For one reason, it reminded me of how pejorative the word "crazy" is, and I should know. I recently "unfriended" an acquaintance who had commented on Facebook (and I paraphrase here) that I needed to get my head examined before I lost my medical insurance. Yeah, it hurt my feelings. And also, was that ever a case of the pot calling the kettle black.
Suffice to say, I am hardly a paragon of mental health myself. I struggle with chronic depression and anxiety, and sometimes my girlfriend warns me that I am "going off the deep end." I have more than a touch of OCD, and have been medicated for panic attacks on occasion. Overall, however, given the genetic hand I was dealt, the circumstances I grew up in, and some of the god-awful choices I have made, I have managed pretty well so far. But I digress...
My point here is that I know firsthand that to disparage people who suffer from mental disorders is cruel and unfair. I know that the vast majority of people with psychiatric diagnoses do not commit crimes and do not intentionally hurt other people. I know that psychiatry cannot fully address the nature of "evil," nor is psychiatric treatment in itself a solution.

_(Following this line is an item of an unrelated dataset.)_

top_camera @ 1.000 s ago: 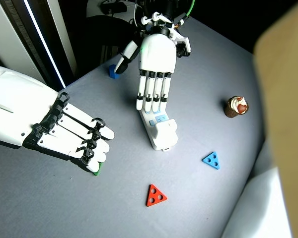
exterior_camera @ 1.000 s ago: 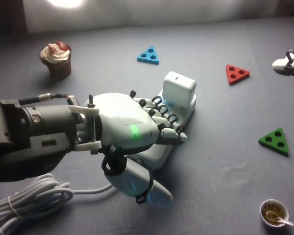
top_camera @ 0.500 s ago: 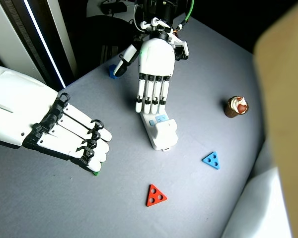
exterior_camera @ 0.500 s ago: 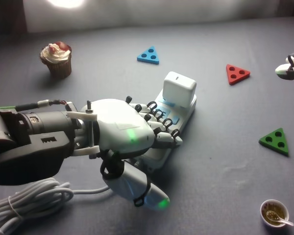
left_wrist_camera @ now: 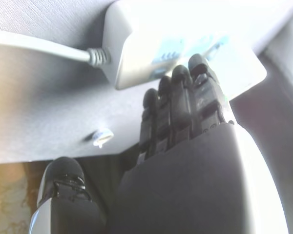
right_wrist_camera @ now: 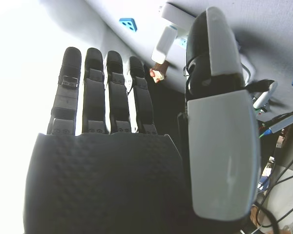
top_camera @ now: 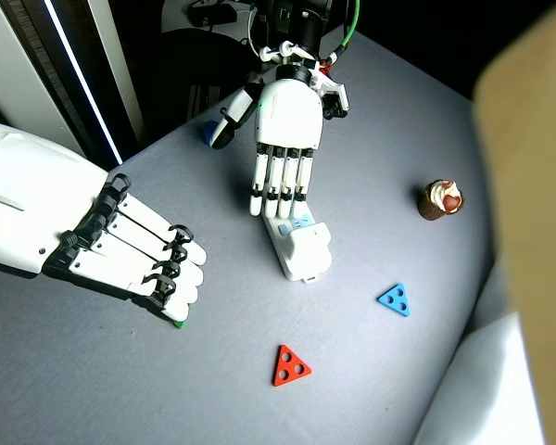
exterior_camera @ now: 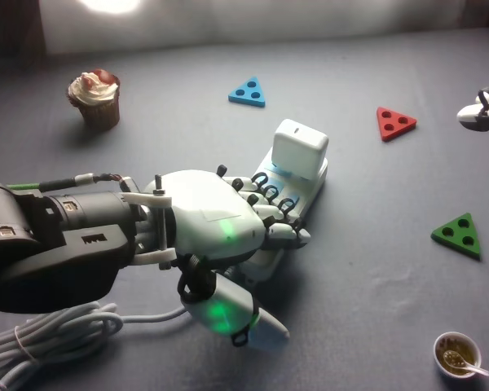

The kerfuffle at Manbooz yesterday, as well as a brief exchange with Zosimus the Heathen (see comments), also made me reflect on how the language we use not only expresses, but shapes, our thoughts. It was one of my favorite discussion topics in graduate school. Sapir-Whorf hypothesis, anyone?
Spiritually, I would have to describe myself as a skeptic. While I enjoy attending church, and often derive sustenance from it, I am not a Believer. I sometimes envy others their faith even as I soundly reject their attempts to instill it in me. I don't have a personal conflict with this. When it comes to religion, I have zero interest in converting anyone else to my point of view. Indeed, I deeply love and respect a number of people (including My Most Beloved) who happen to find comfort and guidance in what I personally consider a lot of hooey.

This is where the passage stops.